:: Activity ::
Output every record exactly, apart from its images.
== == ==
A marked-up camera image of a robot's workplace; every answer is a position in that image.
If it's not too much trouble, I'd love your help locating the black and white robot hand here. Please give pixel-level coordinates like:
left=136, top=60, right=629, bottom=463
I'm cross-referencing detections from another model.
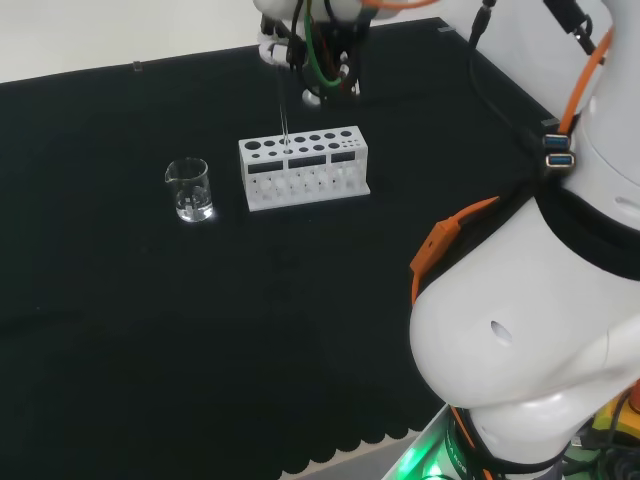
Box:
left=257, top=13, right=370, bottom=109

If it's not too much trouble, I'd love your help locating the clear glass rod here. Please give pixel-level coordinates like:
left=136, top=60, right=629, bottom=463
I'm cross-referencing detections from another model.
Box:
left=277, top=63, right=293, bottom=154

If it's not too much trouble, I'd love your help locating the white test tube rack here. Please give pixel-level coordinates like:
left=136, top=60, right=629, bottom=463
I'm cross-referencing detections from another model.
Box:
left=237, top=125, right=372, bottom=213

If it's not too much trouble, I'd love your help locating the small clear glass beaker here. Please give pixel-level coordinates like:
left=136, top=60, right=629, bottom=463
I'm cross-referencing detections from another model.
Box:
left=164, top=157, right=216, bottom=225

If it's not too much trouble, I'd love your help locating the black bench cloth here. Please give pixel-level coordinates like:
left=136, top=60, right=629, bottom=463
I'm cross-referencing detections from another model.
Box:
left=0, top=16, right=564, bottom=480

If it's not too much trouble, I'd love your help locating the yellow stop button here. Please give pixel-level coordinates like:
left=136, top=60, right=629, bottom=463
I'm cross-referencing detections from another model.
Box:
left=592, top=387, right=640, bottom=454

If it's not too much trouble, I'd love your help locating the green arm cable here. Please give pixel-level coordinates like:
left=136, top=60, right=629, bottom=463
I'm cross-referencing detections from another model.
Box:
left=303, top=0, right=347, bottom=87

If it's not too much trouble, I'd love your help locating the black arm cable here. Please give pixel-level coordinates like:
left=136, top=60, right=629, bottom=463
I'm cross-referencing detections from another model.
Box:
left=467, top=0, right=547, bottom=151

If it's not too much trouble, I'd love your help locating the orange cable guide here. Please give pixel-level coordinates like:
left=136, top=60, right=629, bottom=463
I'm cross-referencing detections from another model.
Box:
left=409, top=196, right=501, bottom=304

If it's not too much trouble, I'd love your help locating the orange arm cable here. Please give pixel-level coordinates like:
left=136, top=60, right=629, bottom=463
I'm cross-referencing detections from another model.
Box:
left=557, top=27, right=616, bottom=137

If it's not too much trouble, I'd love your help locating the grey metal base plate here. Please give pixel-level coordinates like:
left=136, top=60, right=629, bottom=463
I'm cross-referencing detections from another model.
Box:
left=379, top=404, right=456, bottom=480

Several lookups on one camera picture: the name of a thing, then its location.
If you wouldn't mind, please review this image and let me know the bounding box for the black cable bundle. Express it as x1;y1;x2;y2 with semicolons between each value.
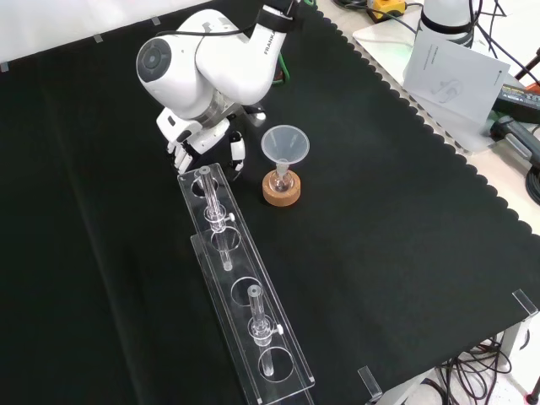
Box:
433;332;540;405

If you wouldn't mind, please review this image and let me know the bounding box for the white cylinder with black band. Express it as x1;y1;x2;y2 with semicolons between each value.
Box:
415;0;484;50

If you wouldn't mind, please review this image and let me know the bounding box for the black bench cloth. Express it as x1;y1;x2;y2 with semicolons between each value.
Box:
0;0;540;405

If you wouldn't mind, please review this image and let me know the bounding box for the pale board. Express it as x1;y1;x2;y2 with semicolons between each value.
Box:
352;18;504;154

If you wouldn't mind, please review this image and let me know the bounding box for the black power adapter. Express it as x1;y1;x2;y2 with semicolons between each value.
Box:
495;82;540;124

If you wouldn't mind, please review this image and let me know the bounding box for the translucent plastic funnel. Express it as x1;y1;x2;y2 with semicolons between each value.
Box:
260;125;311;179

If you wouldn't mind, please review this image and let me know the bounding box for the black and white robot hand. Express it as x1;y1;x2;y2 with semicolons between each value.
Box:
155;107;247;181

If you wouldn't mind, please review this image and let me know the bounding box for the clear acrylic funnel stand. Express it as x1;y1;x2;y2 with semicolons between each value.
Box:
176;163;316;405

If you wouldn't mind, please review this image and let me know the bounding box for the white paper booklet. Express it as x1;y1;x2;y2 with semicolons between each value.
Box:
402;31;512;134

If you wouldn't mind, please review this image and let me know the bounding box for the grey plug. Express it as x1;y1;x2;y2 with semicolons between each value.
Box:
490;115;540;162

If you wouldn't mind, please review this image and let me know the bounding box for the cork ring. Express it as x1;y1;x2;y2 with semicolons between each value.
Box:
262;170;304;208

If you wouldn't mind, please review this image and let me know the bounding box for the clear acrylic cloth clip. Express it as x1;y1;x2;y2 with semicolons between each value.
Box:
511;289;540;317
357;365;383;400

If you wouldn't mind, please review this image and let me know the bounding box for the clear round-bottom flask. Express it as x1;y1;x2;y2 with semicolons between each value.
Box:
271;166;294;192

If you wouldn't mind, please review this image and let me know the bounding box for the green cable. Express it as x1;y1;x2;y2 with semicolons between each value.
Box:
275;53;293;88

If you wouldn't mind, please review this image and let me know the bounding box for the yellow stop button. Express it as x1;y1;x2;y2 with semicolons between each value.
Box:
365;0;408;20

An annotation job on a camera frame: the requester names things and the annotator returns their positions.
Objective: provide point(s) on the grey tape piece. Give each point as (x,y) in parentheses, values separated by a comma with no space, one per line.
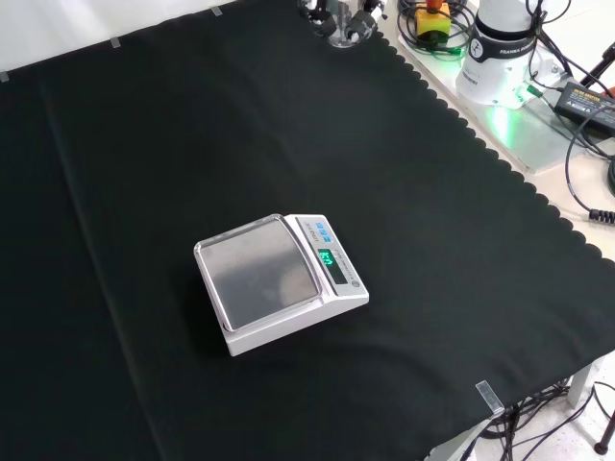
(115,43)
(4,77)
(216,11)

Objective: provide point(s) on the black power adapter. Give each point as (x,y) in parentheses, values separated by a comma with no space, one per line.
(583,103)

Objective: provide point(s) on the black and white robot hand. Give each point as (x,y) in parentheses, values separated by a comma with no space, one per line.
(361,20)

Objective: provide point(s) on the yellow stop button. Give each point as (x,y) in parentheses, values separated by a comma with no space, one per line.
(433,19)

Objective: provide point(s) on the pale board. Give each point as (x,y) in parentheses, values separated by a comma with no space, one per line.
(528,139)

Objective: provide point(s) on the clear tape strip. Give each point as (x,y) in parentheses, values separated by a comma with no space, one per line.
(489,396)

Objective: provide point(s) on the black tripod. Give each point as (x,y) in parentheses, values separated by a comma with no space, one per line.
(601,62)

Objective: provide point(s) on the clear glass beaker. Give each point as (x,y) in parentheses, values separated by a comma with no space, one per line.
(342,29)

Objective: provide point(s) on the white electronic balance steel pan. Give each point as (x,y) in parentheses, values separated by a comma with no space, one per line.
(269,274)

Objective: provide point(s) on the black cloth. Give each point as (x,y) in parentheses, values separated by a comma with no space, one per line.
(240,168)
== == ==
:: Result of the exercise ::
A marked-up camera image of a robot's workplace; every answer is a position in that image.
If it's not too much trouble, I'd love your help locating the black and white robot hand here. Please give pixel-level coordinates like:
left=136, top=60, right=629, bottom=463
I'm cross-referencing detections from another model.
Box:
left=257, top=13, right=370, bottom=109

If it's not too much trouble, I'd love your help locating the clear glass rod here. Please give pixel-level coordinates like:
left=136, top=60, right=629, bottom=463
I'm cross-referencing detections from another model.
Box:
left=277, top=63, right=293, bottom=154

If it's not too much trouble, I'd love your help locating the white test tube rack here. Please give pixel-level coordinates like:
left=136, top=60, right=629, bottom=463
I'm cross-referencing detections from another model.
Box:
left=237, top=125, right=372, bottom=213

If it's not too much trouble, I'd love your help locating the small clear glass beaker here. Please give pixel-level coordinates like:
left=136, top=60, right=629, bottom=463
I'm cross-referencing detections from another model.
Box:
left=164, top=157, right=216, bottom=225

If it's not too much trouble, I'd love your help locating the black bench cloth here. Please give pixel-level coordinates like:
left=136, top=60, right=629, bottom=463
I'm cross-referencing detections from another model.
Box:
left=0, top=16, right=564, bottom=480

If it's not too much trouble, I'd love your help locating the yellow stop button here. Please give pixel-level coordinates like:
left=136, top=60, right=629, bottom=463
I'm cross-referencing detections from another model.
Box:
left=592, top=387, right=640, bottom=454

If it's not too much trouble, I'd love your help locating the green arm cable here. Please give pixel-level coordinates like:
left=136, top=60, right=629, bottom=463
I'm cross-referencing detections from another model.
Box:
left=303, top=0, right=347, bottom=87

If it's not too much trouble, I'd love your help locating the black arm cable here. Please give pixel-level coordinates like:
left=136, top=60, right=629, bottom=463
I'm cross-referencing detections from another model.
Box:
left=467, top=0, right=547, bottom=151

If it's not too much trouble, I'd love your help locating the orange cable guide here. Please give pixel-level coordinates like:
left=136, top=60, right=629, bottom=463
I'm cross-referencing detections from another model.
Box:
left=409, top=196, right=501, bottom=304

If it's not too much trouble, I'd love your help locating the orange arm cable here. Please give pixel-level coordinates like:
left=136, top=60, right=629, bottom=463
I'm cross-referencing detections from another model.
Box:
left=557, top=27, right=616, bottom=137

If it's not too much trouble, I'd love your help locating the grey metal base plate here. Please give pixel-level coordinates like:
left=136, top=60, right=629, bottom=463
I'm cross-referencing detections from another model.
Box:
left=379, top=404, right=456, bottom=480

Several lookups on one camera picture: the name of a thing, then its location.
If you wouldn't mind, please review this image and let me know the bounding box for the black cable bundle. Express it as x1;y1;x2;y2 with semicolons between each value.
Box:
433;332;540;405

If you wouldn't mind, please review this image and let me know the bounding box for the white cylinder with black band. Express it as x1;y1;x2;y2 with semicolons between each value.
Box:
415;0;484;50

If you wouldn't mind, please review this image and let me know the bounding box for the black bench cloth. Express it as x1;y1;x2;y2 with semicolons between each value.
Box:
0;0;540;405

If you wouldn't mind, please review this image and let me know the bounding box for the pale board. Express it as x1;y1;x2;y2 with semicolons between each value.
Box:
352;18;504;154

If you wouldn't mind, please review this image and let me know the bounding box for the black power adapter. Express it as x1;y1;x2;y2 with semicolons between each value.
Box:
495;82;540;124

If you wouldn't mind, please review this image and let me know the bounding box for the translucent plastic funnel. Express it as x1;y1;x2;y2 with semicolons between each value.
Box:
260;125;311;179

If you wouldn't mind, please review this image and let me know the bounding box for the black and white robot hand. Express it as x1;y1;x2;y2 with semicolons between each value.
Box:
155;107;247;181

If you wouldn't mind, please review this image and let me know the bounding box for the clear acrylic funnel stand. Express it as x1;y1;x2;y2 with semicolons between each value.
Box:
176;163;316;405

If you wouldn't mind, please review this image and let me know the bounding box for the white paper booklet. Express it as x1;y1;x2;y2 with semicolons between each value.
Box:
402;31;512;134

If you wouldn't mind, please review this image and let me know the bounding box for the grey plug. Express it as x1;y1;x2;y2 with semicolons between each value.
Box:
490;115;540;162

If you wouldn't mind, please review this image and let me know the bounding box for the cork ring. Express it as x1;y1;x2;y2 with semicolons between each value.
Box:
262;170;304;208

If you wouldn't mind, please review this image and let me know the bounding box for the clear acrylic cloth clip. Express it as x1;y1;x2;y2 with semicolons between each value.
Box:
511;289;540;317
357;365;383;400

If you wouldn't mind, please review this image and let me know the bounding box for the clear round-bottom flask. Express it as x1;y1;x2;y2 with semicolons between each value.
Box:
271;166;294;192

If you wouldn't mind, please review this image and let me know the bounding box for the green cable. Express it as x1;y1;x2;y2 with semicolons between each value.
Box:
275;53;293;88

If you wouldn't mind, please review this image and let me know the bounding box for the yellow stop button. Express it as x1;y1;x2;y2 with semicolons between each value.
Box:
365;0;408;20

An annotation job on a camera frame: the requester names things and the annotator returns their positions.
Objective: provide point(s) on the grey tape piece. Give each point as (x,y) in parentheses, values separated by a comma with no space, one per line.
(115,43)
(4,77)
(216,11)

Objective: provide point(s) on the black power adapter. Give each point as (x,y) in parentheses, values separated by a comma with no space, one per line.
(583,103)

Objective: provide point(s) on the black and white robot hand. Give each point as (x,y) in parentheses, values separated by a comma with no space, one per line.
(361,20)

Objective: provide point(s) on the yellow stop button. Give each point as (x,y) in parentheses, values separated by a comma with no space, one per line.
(433,19)

Objective: provide point(s) on the pale board. Give each point as (x,y) in parentheses, values separated by a comma with no space, one per line.
(528,139)

Objective: provide point(s) on the clear tape strip. Give each point as (x,y) in parentheses, values separated by a comma with no space, one per line.
(489,396)

Objective: provide point(s) on the black tripod. Give each point as (x,y) in parentheses, values separated by a comma with no space, one per line.
(601,62)

Objective: provide point(s) on the clear glass beaker. Give each point as (x,y) in parentheses, values separated by a comma with no space, one per line.
(342,29)

Objective: provide point(s) on the white electronic balance steel pan. Give each point as (x,y) in parentheses, values separated by a comma with no space, one per line.
(269,274)

Objective: provide point(s) on the black cloth. Give each point as (x,y) in parentheses, values separated by a comma with no space, one per line.
(240,168)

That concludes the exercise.